В каком бы состоянии мать ни находилась, она никогда, ни в какой форме, не упоминала о них при мне. Эта тема, огромный ноющий нерв-удав, принадлежала двоим: ей и отцу. Тряпичный человечек ее еще и выгораживал – когда подолгу отсутствовала, он, как в тот раз с похоронами, на ходу придумывал для нее плохо скроенные оправдания: мол, у подруги с работы серьезные проблемы, поэтому мать «зависла» у нее на пару-тройку дней. Или: одноклассница из-за границы приехала, захотела повидаться, а живет страшно далеко…
Лет в тринадцать я запретила ему врать, заявив, что мне начхать на то, где находится моя мать.
Примерно тогда же я научилась готовить и стирать сначала свои, потом отцовы вещи, и так же часто, как она, стала мыть в нашем доме пол.
В свои шестнадцать я только и думала о том, как бы поскорее от них смыться.
Но как только передо мной замаячили реальные шансы для побега: у меня стали появляться не слишком в меня влюбленные, но вполне конкретные ухажеры постарше со свободными, доставшимися в наследство от бабушек-дедушек хатами, или же когда одна из моих проходных приятельниц стала настойчиво зазывать меня с ней в Италию, за компанию поработать официанткой, мне стало нестерпимо жаль тряпичного человечка, и я вдруг не захотела оставлять его с матерью наедине.
Потом был институт, где я не нашла себя ни в выбранной специальности менеджера по туризму (на моем поступлении в тот второсортный вуз настаивала мать, там работала ее пьющая приятельница, пропихнувшая меня на «бюджет»), ни в коллективе бесшабашных однокурсников.

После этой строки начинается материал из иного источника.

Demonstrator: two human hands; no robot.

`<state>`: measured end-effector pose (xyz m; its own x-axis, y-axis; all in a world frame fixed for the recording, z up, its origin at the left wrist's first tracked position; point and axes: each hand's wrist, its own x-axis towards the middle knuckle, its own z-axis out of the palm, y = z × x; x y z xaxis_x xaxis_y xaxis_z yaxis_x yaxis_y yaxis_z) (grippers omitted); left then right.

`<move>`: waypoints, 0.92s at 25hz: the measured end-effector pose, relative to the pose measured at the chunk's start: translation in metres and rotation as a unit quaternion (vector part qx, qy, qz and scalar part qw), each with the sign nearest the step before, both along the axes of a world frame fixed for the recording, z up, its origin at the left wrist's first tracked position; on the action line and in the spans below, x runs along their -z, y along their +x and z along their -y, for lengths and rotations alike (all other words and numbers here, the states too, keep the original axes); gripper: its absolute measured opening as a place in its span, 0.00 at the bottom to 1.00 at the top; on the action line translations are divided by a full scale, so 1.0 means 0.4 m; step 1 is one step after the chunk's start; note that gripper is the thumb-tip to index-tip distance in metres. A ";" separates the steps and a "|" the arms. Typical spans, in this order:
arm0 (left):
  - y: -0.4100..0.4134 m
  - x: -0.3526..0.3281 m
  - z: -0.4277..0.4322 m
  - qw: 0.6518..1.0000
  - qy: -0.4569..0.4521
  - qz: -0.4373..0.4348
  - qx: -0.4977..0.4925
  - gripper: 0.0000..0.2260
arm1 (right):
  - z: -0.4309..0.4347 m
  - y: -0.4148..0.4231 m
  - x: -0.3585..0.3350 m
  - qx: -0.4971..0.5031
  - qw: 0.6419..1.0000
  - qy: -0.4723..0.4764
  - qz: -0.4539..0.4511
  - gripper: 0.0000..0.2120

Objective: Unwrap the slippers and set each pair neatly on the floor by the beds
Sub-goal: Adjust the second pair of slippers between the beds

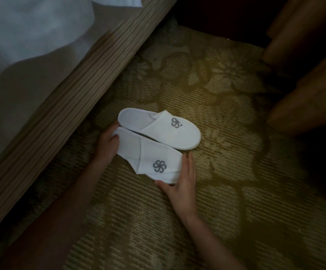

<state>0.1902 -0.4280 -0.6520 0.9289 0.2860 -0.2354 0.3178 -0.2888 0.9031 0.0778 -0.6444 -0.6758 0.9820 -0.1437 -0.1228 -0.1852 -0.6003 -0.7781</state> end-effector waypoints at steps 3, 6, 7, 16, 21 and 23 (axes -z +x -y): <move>0.012 0.007 0.009 1.000 0.005 -0.002 -0.005 0.22 | 0.003 0.006 0.005 0.002 1.000 0.004 0.004 0.52; 0.013 0.002 0.007 0.999 -0.006 0.003 -0.044 0.20 | 0.005 0.003 0.006 -0.002 1.000 0.017 0.014 0.54; 0.016 -0.005 0.004 0.997 -0.032 0.007 -0.071 0.18 | 0.006 0.003 0.003 0.002 1.000 0.024 0.012 0.56; 0.127 -0.045 -0.056 0.980 -0.187 -0.059 -0.029 0.19 | 0.018 0.007 -0.003 0.018 0.999 0.045 -0.004 0.58; 0.115 -0.040 -0.057 0.983 -0.149 -0.105 -0.008 0.21 | 0.019 0.010 0.001 0.005 0.999 0.033 -0.004 0.57; 0.108 -0.044 -0.068 0.982 -0.166 -0.094 -0.020 0.16 | 0.018 0.008 -0.005 0.005 0.999 0.041 -0.008 0.57</move>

И вот он, мой первый в жизни поступок!
Я шла по городу.
Как обычно, погруженная в свои думы.
Мой взгляд случайно наткнулся на объявление о наборе девушек на работу.

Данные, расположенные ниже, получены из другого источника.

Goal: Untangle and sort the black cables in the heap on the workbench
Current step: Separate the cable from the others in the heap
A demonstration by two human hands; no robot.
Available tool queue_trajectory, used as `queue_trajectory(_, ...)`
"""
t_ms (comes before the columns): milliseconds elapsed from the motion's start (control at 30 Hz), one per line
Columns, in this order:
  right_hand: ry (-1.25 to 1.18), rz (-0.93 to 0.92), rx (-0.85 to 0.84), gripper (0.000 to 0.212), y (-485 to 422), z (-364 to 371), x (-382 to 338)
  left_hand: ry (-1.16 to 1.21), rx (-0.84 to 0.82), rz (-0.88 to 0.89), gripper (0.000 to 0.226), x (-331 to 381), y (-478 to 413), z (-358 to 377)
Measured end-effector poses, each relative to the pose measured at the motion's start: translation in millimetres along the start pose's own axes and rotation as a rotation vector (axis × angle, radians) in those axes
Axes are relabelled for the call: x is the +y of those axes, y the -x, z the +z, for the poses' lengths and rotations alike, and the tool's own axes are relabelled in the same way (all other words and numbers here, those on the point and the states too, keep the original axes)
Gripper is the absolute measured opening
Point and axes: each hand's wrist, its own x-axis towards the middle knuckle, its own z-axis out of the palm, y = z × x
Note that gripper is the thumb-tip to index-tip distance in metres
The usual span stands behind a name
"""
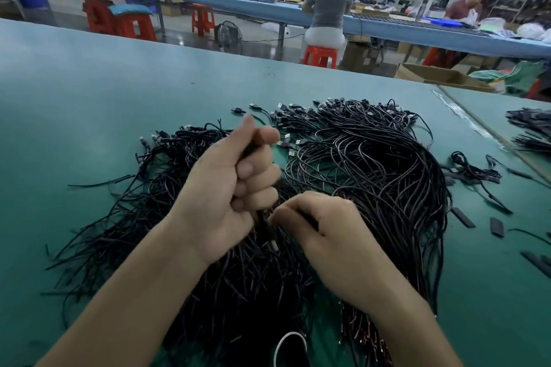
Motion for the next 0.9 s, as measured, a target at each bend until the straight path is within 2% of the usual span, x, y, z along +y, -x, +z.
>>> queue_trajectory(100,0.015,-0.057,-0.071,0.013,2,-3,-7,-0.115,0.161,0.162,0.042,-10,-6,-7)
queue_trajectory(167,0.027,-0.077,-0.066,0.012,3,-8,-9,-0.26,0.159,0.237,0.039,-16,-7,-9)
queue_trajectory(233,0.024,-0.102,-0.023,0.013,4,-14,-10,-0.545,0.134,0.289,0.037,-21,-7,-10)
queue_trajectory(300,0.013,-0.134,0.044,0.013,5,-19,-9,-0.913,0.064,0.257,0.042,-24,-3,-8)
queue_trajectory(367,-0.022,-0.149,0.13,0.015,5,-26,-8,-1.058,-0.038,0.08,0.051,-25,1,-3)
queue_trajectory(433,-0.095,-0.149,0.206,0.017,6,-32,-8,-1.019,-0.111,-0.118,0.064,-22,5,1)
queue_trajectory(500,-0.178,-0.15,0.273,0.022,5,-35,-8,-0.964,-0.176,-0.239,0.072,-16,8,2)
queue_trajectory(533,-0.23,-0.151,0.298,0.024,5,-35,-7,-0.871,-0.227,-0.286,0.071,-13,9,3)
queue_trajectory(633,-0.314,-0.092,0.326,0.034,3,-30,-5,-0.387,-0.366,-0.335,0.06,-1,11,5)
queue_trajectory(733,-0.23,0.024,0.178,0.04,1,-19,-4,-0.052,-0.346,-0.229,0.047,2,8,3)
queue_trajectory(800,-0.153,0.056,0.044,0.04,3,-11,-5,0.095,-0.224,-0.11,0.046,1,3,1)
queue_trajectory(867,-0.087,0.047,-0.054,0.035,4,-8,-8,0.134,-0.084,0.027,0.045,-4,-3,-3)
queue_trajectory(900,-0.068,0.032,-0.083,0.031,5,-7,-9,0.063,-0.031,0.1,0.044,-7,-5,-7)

Яркий постер с гуттаперчевой блондой, извивающейся на шесте, висел на входных дверях расположенного на одной из центральных улиц Москвы ночного клуба для мужчин.

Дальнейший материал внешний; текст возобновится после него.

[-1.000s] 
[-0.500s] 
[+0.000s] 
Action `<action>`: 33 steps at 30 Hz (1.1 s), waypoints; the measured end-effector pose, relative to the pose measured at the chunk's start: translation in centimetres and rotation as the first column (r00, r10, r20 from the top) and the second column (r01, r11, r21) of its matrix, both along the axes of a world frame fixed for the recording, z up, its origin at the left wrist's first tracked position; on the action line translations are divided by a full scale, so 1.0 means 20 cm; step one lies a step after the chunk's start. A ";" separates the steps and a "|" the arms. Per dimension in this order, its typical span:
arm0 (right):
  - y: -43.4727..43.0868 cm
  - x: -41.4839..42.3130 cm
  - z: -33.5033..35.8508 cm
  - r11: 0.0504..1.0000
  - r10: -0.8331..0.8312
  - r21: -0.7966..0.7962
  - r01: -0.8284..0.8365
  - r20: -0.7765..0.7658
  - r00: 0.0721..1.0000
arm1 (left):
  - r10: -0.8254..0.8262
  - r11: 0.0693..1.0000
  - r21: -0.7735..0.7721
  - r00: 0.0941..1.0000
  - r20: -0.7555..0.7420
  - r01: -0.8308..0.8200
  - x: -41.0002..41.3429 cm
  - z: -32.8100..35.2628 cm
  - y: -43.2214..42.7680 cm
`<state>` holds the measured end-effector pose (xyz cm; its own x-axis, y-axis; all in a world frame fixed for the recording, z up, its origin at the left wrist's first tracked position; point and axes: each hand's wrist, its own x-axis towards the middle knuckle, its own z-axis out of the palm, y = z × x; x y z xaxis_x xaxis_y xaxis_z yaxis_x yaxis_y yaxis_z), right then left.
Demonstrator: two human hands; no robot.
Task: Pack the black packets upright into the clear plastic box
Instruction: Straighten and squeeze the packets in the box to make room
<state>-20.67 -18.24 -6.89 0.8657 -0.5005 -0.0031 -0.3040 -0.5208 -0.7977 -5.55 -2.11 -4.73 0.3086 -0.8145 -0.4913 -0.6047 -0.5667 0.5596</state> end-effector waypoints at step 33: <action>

Сейчас не вспомню, куда и зачем я шла в этот день, зато прекрасно помню, о чем думала до того, как мои глаза заметили яркое, изменившее всю мою жизнь пятно.
В то время, по совету отца, я читала «Доктора Живаго», и накануне, перед сном, проглотила ту часть, в которой измученный войной доктор был захвачен в плен и жил в банде атамана Ливерия.
Ха! Наш прораб Ливреев вполне мог быть бы таким атаманом. По типажу (по крайней мере, так я себе представляла Ливерия, читая книгу) они чем-то неуловимо похожи.
Подрасплескал наш прораб былые дерзость и силу, пробухал свои горячие идеи, разменяв их на мелкое и суетное – сытое пузо и баб.
Я шла по заснеженному городу и думала о том, что, наверное, ничего не может быть в жизни страшнее природной стихии (в том месте романа была описана лютая зима), озлобленных до самой крайней степени, голодных людей, беспросветности и отсутствия жизненных ориентиров.
Перед глазами встала сцена, где один из членов банды, тронувшийся умом Памфил, вырубает топором свою семью. Мне стало так жутко, что горло сдавил ком.
На пешеходном переходе стояли дети, школьники лет семи-восьми. Один тащил другого через проезжую часть на санках и не успел – светофор загорелся красным.
Тот мальчик, что вез санки, заметался посреди дороги со своим маленьким, напуганным, от страха привставшим и вцепившимся в ручки санок пассажиром. На их счастье, водители машин отреагировали адекватно: сигналили и раздраженно ждали, пока дети поймут, что их пропускают, и доберутся до тротуара.
И я снова стала думать о том, что ничего не может быть в жизни страшнее нелепой, случайной смерти, особенно смерти ребенка.
Мои мысли в тот период времени (да и вообще, как мне кажется, почти всегда с тех пор, как я научилась не только принимать, но и обрабатывать поступающую извне информацию) были по большей части именно такими: мрачными и тревожными, крутившими в моем воображении истории с плохим концом.
А песни в плеере, с которым я не расставалась, были минорными: о разбитой любви, о тщетности мирского, тоске и печали.